Machine controls that have relays switching relays typically don't have diodes (especially if the coils are AC) or snubbers. The lack of such causes a bit more sparking on opening, but the contacts are generally robust and that is not limiting, even with 24/7 repetitive operation.

The lack of a diode or snubber can lengthen the life of the relay that is being switched since it allows the contacts to open faster and thus arc less. That can be a more important consideration than the small amount of sparking from a mA level coil current. One might note that relay life (in the relay datasheet) is typically specified without a diode across the coil.

The real situation with the open coil after the circuit has been opened is not that the voltage would become enormous anyway, if you measure it, you'll find "ringing" (a damped sinusoidal waveform) as the coil inductance resonates with the distributed capacitance of the coil. That limits the voltage so it's hardly worse than switching a small current at mains voltage. If memory serves, the resonant frequency is typically in the AM radio band, give or take, depending on coil construction etc.
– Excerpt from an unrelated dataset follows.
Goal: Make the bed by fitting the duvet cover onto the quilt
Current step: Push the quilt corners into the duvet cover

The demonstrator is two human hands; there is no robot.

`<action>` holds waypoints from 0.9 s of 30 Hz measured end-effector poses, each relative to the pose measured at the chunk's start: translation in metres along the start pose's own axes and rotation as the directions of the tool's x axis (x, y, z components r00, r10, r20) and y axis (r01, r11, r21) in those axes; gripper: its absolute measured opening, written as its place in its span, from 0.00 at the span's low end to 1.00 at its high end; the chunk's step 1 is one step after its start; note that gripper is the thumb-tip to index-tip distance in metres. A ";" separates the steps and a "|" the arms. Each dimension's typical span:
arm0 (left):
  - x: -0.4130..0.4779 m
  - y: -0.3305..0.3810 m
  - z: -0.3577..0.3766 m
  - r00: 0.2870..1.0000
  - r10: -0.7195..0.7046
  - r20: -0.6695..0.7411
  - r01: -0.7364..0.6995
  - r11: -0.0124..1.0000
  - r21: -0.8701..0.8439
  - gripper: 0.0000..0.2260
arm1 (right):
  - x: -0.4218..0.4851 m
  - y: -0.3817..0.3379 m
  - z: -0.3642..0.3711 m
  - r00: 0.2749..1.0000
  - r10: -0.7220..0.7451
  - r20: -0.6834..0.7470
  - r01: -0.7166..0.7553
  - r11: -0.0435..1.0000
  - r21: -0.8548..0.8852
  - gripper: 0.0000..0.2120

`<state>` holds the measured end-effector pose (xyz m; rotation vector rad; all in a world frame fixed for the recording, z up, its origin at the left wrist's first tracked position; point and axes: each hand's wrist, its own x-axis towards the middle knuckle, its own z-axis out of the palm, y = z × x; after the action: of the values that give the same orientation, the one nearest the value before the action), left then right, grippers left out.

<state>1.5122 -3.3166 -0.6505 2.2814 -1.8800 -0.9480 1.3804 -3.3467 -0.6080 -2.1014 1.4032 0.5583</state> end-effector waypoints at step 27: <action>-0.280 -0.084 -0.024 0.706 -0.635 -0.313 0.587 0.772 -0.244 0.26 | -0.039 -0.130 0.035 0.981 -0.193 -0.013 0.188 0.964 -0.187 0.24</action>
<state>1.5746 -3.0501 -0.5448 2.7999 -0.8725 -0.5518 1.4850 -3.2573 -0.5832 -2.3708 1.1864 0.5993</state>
When you have fragile silicon junctions switching the coil rather than macroscopic chunks of metal, a few hundred volts at mA can lead to permanent damage so diodes or similar means (zener with diode in series, for example) are often used. One clever method used in some power shift registers is to fabricate a zener diode on the chip that partially turns on the MOSFET with over-voltage, but that absorbs the energy in the chip.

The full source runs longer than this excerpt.